I don´t really know why he was suspended. Racism does exist in Cuba, not fro the side of the government, but in everyday`s life. I´m not Cuban, most of my Cuban friends are or mulatos or black. Nobody cared for them before unless thy got a white friend ( me- european). All of a sudden things changed ( also for financial reason). I myself experienced people calling african-cuban things like dirty monkeys or “este feo negro” etc. What maybe was not do well chosen in his article was the headline, which could give a very wrong impression. I commented on MSN Latino basicly the same way I did here, also to correct the ( unvoluntarily) created image as it seemed to me, that Cuba was a racist state.
No surprise there. If you speak the “inconvenient truth” in Cuba you are sanctioned.

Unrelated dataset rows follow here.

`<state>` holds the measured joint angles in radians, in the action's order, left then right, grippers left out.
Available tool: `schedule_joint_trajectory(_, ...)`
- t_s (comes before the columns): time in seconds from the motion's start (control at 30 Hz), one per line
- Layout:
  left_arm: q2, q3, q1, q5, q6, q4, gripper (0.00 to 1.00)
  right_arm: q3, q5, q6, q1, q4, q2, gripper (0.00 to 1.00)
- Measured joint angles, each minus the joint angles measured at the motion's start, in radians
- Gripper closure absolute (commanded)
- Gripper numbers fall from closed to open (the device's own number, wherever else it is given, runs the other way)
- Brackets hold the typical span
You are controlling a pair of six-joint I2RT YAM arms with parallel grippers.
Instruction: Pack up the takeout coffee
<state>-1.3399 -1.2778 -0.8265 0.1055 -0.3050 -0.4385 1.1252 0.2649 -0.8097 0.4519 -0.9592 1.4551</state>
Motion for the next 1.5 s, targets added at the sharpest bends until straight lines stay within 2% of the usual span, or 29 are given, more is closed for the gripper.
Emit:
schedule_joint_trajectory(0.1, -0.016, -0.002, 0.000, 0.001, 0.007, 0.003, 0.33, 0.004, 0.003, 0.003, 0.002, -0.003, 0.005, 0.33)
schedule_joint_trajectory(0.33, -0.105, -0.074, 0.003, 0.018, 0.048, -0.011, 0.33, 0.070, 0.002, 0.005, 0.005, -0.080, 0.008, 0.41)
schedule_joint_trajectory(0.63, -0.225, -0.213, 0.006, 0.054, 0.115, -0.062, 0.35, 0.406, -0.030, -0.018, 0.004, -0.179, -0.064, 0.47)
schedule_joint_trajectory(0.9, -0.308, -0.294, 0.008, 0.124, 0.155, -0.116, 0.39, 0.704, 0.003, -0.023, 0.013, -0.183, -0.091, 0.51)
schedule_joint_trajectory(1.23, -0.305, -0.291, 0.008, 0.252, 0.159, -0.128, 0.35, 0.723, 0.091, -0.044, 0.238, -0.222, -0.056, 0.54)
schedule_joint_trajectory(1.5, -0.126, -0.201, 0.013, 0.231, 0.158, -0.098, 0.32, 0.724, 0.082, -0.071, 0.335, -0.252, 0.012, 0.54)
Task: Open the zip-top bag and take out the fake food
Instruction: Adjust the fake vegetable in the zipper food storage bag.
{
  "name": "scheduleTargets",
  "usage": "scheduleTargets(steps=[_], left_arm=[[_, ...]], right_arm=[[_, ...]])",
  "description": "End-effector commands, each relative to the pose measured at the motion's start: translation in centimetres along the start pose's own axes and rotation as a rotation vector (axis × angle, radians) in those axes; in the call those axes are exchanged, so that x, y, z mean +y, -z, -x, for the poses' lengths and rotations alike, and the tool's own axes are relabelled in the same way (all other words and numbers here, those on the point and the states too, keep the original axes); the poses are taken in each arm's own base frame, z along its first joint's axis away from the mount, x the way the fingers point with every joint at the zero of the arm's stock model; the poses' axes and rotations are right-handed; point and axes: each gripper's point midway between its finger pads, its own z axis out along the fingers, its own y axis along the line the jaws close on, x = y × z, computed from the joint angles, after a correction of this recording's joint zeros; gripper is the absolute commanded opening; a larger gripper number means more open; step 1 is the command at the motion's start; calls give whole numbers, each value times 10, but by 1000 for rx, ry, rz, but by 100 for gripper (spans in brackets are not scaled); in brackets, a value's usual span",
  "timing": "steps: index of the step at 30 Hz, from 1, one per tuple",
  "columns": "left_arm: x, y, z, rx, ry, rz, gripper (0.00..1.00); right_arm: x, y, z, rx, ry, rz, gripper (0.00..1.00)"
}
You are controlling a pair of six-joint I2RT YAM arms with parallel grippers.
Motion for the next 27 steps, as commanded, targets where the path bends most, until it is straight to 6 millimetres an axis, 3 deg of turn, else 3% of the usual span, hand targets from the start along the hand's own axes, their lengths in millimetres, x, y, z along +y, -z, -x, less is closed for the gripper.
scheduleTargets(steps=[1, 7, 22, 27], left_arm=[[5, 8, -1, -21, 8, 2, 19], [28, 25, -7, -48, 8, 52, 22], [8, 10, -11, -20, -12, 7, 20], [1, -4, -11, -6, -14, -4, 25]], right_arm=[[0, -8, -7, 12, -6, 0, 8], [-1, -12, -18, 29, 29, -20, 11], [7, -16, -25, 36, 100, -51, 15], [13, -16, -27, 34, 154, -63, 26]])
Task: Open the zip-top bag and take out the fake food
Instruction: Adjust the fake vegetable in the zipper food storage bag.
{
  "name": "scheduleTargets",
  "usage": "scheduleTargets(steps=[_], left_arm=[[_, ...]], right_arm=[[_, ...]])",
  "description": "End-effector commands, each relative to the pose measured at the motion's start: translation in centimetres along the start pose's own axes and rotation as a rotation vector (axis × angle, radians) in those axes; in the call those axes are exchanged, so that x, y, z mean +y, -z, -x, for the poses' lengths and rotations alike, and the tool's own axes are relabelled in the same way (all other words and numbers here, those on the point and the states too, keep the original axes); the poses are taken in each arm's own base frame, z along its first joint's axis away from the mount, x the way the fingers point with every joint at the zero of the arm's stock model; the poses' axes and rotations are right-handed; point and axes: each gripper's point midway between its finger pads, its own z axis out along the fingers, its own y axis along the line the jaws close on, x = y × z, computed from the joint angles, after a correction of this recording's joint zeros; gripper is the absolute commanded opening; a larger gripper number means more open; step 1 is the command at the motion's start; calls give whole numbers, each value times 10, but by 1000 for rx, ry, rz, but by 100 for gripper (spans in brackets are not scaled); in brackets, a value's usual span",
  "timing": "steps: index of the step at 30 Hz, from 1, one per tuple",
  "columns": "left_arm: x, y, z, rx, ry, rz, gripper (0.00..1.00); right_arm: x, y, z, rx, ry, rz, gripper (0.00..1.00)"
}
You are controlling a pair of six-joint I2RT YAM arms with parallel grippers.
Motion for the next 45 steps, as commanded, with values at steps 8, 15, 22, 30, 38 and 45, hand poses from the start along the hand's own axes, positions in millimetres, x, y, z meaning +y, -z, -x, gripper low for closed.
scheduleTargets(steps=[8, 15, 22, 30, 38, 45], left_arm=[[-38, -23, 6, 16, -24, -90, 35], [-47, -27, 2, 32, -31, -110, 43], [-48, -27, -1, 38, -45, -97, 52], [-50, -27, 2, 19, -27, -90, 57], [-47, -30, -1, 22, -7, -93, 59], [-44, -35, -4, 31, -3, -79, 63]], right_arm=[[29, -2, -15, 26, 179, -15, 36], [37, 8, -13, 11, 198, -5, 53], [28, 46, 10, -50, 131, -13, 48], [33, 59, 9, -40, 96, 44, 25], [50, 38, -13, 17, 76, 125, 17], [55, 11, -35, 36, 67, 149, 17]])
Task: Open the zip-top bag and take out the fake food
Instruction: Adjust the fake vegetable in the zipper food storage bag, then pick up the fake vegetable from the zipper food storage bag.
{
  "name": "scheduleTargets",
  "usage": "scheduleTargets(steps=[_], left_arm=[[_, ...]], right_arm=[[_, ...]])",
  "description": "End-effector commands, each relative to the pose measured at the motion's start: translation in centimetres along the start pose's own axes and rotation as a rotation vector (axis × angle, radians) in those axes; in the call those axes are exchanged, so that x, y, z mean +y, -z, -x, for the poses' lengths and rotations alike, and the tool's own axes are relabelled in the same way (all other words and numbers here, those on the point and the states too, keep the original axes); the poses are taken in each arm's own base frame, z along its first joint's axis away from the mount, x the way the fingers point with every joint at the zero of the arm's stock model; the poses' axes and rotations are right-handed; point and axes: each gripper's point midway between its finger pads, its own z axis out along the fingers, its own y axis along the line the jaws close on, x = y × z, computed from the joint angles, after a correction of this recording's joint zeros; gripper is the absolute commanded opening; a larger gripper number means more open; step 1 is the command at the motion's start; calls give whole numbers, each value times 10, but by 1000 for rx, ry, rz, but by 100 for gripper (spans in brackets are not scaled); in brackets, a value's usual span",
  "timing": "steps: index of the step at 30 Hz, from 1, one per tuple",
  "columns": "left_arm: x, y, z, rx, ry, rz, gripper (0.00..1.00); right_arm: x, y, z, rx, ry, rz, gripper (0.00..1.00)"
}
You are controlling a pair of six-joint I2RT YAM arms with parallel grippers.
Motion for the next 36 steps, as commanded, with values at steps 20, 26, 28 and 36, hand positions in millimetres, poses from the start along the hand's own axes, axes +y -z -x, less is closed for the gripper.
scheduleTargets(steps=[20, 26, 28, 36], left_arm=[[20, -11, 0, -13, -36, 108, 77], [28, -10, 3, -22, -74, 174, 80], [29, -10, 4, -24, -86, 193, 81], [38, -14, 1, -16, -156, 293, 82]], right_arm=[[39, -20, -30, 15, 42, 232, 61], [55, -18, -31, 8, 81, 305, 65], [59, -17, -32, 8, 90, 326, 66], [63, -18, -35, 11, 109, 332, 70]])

As far as racism in Cuba goes: it is widespread. It was never eradicated as the regime once claimed.
For those interested in racism in Cuba see the data and links at:
http://cubaracismo.impela.net/
It takes uncommon courage for a Cuban such as Roberto Zurbano to express an honestly held opinion. Outrageous but sadly not surprising that this can result in getting fired from your job.
So you see? Black intellectuals are just as equally oppressed as white intellectuals. There’s no racism in Cuba. And if you say any different, you will be fired.